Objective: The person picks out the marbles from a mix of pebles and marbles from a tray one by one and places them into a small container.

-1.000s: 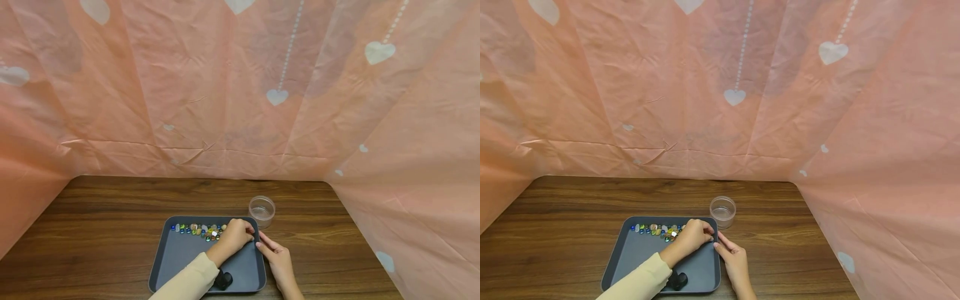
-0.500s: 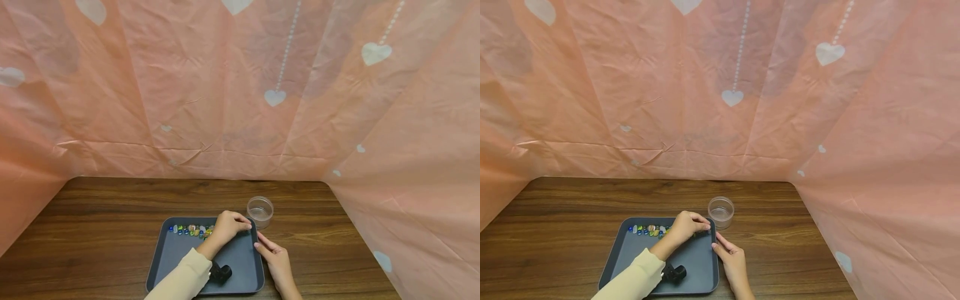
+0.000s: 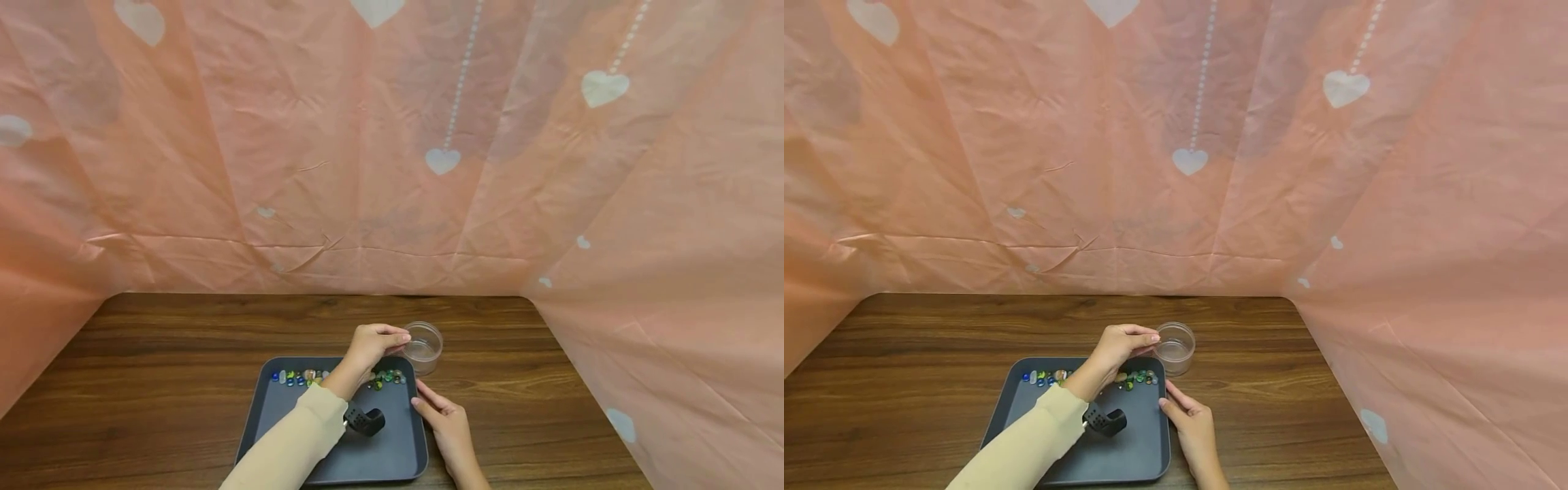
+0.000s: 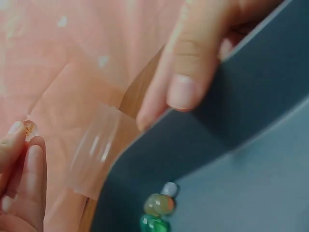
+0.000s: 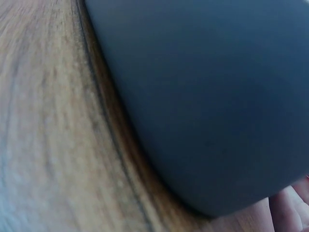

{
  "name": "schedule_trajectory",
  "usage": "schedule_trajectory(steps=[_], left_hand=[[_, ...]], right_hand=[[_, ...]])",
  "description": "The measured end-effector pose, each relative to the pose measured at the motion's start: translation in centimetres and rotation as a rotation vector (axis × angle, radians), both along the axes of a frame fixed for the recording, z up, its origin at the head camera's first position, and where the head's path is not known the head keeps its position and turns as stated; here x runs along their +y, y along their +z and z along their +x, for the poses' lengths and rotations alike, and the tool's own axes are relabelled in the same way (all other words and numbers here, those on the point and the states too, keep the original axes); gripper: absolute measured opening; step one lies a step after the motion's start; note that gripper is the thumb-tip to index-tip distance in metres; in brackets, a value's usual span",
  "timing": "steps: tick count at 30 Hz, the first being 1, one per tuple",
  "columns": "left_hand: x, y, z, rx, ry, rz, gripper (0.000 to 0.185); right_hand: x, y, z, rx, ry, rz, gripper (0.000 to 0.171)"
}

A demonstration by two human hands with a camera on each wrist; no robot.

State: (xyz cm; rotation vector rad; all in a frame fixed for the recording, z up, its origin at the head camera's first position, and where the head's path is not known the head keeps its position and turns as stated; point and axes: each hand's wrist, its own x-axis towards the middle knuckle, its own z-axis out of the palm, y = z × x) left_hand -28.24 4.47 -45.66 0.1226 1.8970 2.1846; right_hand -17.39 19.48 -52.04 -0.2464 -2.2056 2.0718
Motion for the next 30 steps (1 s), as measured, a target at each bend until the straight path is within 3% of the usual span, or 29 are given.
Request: schedule_trajectory(steps=[9,13,21,30], left_hand=[[0.5,1.0,-1.0,0.014,0.035,-0.066,0.021],[0.9,1.4,-0.9,0.068,0.047,-0.169,0.017],[2.0,1.3,-1.1,0.351,0.122,-0.560,0.006],[2.9,1.2,-1.0,0.525,0.082,-0.702,0.005]], right_hand=[[-0.4,0.0,-0.2,-0.009,0.006,0.003,0.040],[-0.6,0.1,-0.3,-0.004,0.015,-0.003,0.040],[-0.8,0.4,-0.3,0.013,0.026,-0.001,0.039],[-0.8,0.4,-0.5,0.005,0.031,-0.018,0.040]])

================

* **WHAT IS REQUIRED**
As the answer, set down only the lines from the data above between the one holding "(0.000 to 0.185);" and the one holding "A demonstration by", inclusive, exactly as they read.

* **YOUR RESPONSE**
  "columns": "left_hand: x, y, z, rx, ry, rz, gripper (0.000 to 0.185); right_hand: x, y, z, rx, ry, rz, gripper (0.000 to 0.171)"
}

A demonstration by two human hands with a camera on each wrist; no robot.

No further output is required here.